- **Your goal**
Wherever a line in the data below holds "shirt", copy that line.

==== Working data ====

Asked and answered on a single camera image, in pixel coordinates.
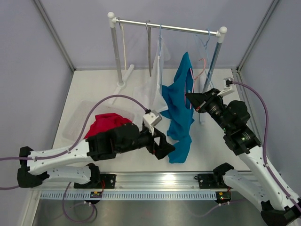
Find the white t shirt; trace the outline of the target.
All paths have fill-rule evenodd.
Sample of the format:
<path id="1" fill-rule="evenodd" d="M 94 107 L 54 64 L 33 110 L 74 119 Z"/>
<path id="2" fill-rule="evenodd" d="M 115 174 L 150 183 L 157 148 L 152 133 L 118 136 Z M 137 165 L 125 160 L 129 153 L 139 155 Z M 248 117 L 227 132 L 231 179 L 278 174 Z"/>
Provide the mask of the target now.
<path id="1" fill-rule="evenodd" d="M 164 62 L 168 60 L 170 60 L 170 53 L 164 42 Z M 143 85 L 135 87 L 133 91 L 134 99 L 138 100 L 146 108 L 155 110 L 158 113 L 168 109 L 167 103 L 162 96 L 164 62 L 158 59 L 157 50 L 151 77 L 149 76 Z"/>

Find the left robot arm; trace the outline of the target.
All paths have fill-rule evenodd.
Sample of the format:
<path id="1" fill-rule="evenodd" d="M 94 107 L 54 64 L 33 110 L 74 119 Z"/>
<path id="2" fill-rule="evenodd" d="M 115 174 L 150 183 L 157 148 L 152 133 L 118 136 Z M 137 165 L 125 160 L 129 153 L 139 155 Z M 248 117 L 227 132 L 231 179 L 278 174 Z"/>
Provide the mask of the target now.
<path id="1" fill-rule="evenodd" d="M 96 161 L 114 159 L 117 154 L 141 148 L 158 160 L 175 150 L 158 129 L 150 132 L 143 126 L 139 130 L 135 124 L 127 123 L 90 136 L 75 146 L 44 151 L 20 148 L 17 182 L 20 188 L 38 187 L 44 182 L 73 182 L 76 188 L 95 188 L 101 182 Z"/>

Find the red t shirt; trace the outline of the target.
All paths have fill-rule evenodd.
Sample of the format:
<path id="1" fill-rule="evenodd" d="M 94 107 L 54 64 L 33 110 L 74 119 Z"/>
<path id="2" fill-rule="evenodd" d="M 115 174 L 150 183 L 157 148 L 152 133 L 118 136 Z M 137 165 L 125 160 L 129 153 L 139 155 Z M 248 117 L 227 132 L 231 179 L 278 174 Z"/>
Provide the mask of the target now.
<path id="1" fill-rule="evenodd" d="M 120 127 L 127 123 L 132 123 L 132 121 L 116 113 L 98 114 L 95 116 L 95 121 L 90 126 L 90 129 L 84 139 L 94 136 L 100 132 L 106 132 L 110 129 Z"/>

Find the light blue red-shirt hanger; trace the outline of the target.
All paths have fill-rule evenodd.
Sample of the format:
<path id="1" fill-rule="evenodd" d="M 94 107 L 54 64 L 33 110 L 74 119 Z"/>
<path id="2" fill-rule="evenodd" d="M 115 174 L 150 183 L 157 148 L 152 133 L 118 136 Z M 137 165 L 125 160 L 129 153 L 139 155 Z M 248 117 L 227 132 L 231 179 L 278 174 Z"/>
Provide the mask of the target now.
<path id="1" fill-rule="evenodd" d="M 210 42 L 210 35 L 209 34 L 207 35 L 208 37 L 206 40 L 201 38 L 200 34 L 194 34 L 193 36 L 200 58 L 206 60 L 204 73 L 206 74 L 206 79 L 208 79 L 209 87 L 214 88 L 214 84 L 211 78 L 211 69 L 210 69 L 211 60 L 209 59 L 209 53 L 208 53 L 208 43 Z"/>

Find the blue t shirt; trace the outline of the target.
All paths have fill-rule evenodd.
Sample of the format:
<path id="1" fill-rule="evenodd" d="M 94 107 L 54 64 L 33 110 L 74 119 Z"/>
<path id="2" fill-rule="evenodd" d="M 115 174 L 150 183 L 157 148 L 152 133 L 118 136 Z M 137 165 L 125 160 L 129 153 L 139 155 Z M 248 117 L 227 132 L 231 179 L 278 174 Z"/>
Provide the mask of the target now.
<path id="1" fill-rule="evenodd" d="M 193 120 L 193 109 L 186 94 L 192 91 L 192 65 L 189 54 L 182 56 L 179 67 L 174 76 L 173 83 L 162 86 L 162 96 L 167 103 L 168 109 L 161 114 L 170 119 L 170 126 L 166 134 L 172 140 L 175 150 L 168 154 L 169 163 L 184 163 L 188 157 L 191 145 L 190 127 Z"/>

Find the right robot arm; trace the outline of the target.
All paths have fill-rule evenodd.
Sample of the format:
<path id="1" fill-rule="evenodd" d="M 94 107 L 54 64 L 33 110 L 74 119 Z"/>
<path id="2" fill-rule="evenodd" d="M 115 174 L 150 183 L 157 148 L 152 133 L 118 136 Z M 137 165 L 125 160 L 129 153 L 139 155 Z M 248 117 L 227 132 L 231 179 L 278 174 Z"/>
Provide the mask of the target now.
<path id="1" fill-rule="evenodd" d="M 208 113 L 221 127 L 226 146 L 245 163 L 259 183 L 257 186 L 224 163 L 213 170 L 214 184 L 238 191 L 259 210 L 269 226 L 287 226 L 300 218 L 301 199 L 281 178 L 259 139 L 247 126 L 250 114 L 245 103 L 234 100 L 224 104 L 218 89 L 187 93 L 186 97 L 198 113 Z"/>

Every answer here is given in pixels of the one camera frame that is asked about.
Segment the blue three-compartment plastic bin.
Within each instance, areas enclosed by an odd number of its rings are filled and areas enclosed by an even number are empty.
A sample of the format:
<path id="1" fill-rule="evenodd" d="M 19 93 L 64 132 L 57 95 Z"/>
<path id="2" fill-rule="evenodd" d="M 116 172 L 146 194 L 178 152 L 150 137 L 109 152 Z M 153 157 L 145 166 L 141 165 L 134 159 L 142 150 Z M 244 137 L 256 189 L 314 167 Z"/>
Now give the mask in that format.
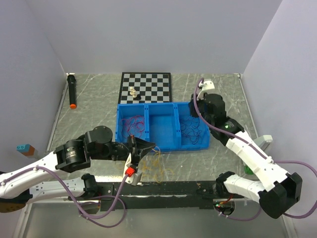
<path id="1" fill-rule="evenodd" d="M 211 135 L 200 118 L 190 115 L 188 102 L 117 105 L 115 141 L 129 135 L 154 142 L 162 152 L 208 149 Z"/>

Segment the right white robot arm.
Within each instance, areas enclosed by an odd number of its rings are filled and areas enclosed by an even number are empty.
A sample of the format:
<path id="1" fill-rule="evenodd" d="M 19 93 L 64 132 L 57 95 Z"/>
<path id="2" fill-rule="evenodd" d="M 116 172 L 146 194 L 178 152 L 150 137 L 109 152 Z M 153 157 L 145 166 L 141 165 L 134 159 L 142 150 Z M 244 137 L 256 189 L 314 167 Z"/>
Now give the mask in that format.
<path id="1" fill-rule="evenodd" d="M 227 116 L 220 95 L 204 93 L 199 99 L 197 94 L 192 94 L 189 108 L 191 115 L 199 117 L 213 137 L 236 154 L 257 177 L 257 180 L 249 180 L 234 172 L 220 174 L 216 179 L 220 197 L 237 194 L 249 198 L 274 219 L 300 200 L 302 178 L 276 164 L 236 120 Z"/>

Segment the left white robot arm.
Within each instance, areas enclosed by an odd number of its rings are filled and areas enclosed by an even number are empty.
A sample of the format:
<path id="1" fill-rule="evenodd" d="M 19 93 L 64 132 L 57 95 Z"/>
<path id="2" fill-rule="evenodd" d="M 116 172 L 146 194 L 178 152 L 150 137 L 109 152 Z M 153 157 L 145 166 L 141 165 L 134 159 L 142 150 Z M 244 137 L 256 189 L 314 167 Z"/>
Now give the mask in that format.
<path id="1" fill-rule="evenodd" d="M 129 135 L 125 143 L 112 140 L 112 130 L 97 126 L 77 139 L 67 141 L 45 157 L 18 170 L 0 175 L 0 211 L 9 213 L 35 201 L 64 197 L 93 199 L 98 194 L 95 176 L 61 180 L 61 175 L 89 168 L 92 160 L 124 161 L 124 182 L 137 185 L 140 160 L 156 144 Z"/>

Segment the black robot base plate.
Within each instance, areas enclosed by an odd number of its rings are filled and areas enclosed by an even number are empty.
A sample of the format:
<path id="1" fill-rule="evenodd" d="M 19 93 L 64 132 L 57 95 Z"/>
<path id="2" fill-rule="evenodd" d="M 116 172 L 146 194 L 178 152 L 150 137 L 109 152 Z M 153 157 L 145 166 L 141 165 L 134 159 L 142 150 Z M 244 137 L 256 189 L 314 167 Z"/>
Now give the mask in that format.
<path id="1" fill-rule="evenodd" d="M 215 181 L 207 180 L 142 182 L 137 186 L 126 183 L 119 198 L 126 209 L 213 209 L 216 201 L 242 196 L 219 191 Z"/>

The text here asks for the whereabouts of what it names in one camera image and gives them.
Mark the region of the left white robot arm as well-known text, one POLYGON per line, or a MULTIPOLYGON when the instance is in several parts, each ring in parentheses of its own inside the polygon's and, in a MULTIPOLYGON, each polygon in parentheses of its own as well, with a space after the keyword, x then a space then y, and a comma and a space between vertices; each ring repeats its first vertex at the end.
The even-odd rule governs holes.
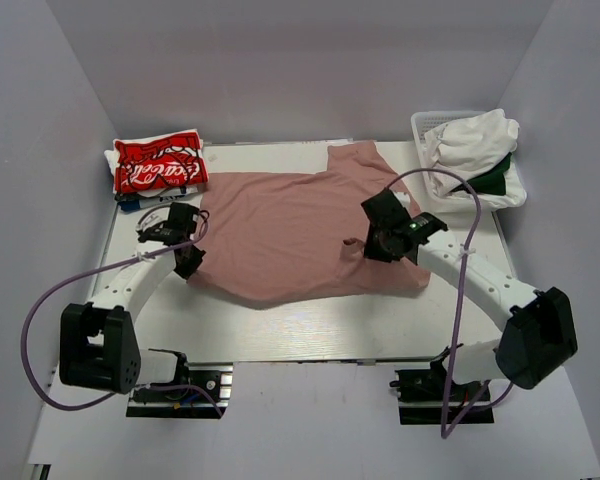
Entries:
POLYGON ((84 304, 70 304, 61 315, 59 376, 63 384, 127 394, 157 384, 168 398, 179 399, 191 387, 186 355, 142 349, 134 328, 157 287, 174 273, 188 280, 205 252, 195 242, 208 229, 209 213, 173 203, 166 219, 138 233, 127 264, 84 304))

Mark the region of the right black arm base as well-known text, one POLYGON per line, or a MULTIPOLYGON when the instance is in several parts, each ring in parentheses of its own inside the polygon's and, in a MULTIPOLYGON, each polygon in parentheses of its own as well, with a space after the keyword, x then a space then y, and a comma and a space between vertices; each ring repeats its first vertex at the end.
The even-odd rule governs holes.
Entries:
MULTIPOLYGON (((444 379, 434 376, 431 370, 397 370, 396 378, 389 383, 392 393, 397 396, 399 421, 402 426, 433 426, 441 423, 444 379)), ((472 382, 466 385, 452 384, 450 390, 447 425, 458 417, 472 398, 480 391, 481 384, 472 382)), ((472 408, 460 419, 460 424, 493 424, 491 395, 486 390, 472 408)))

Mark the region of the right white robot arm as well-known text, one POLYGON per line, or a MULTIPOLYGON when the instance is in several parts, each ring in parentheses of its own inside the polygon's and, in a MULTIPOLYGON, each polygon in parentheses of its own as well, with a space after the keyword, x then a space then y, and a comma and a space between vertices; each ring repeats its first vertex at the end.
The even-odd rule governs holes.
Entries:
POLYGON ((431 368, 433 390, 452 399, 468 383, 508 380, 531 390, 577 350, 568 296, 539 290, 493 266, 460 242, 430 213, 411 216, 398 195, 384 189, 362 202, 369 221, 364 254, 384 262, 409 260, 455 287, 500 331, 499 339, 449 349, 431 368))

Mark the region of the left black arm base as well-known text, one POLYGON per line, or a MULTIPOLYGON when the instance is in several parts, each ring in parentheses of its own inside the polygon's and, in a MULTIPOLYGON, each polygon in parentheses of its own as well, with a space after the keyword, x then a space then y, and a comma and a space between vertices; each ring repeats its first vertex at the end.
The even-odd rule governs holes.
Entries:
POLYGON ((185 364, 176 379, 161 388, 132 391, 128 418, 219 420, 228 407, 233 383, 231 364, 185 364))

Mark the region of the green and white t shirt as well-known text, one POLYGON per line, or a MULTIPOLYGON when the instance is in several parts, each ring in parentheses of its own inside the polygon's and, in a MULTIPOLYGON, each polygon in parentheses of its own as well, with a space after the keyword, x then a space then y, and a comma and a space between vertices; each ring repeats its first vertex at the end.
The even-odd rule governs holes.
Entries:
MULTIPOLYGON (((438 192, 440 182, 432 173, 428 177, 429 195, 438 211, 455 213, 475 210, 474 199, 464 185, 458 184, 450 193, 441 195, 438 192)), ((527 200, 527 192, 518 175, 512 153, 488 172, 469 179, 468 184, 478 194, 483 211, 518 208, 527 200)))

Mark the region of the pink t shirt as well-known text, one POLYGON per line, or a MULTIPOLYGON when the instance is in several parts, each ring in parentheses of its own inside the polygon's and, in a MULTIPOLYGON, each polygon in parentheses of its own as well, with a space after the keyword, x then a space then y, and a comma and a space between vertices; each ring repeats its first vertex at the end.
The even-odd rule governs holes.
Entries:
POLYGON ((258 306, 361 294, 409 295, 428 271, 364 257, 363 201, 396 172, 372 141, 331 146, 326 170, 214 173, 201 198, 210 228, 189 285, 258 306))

====

- **Exercise answer**
Find the white t shirt; trace the outline of the target.
Find the red t shirt; trace the outline of the target.
Find the light blue red-shirt hanger; trace the outline of the target.
Find the blue t shirt; trace the outline of the target.
Mark the region of the green and white t shirt as well-known text, one POLYGON per line, or a MULTIPOLYGON when the instance is in several parts, each ring in parentheses of its own inside the polygon's and, in a MULTIPOLYGON, each polygon in parentheses of its own as well, with a space after the keyword, x then a space then y, and a comma and a space between vertices; each ring repeats its first vertex at the end.
Mark the region of the pink t shirt as well-known text, one POLYGON per line, or a MULTIPOLYGON when the instance is in several parts, each ring in parentheses of its own inside the polygon's and, in a MULTIPOLYGON, each polygon in parentheses of its own as well, with a space after the keyword, x then a space then y, and a comma and a space between vertices; each ring repeats its first vertex at the end.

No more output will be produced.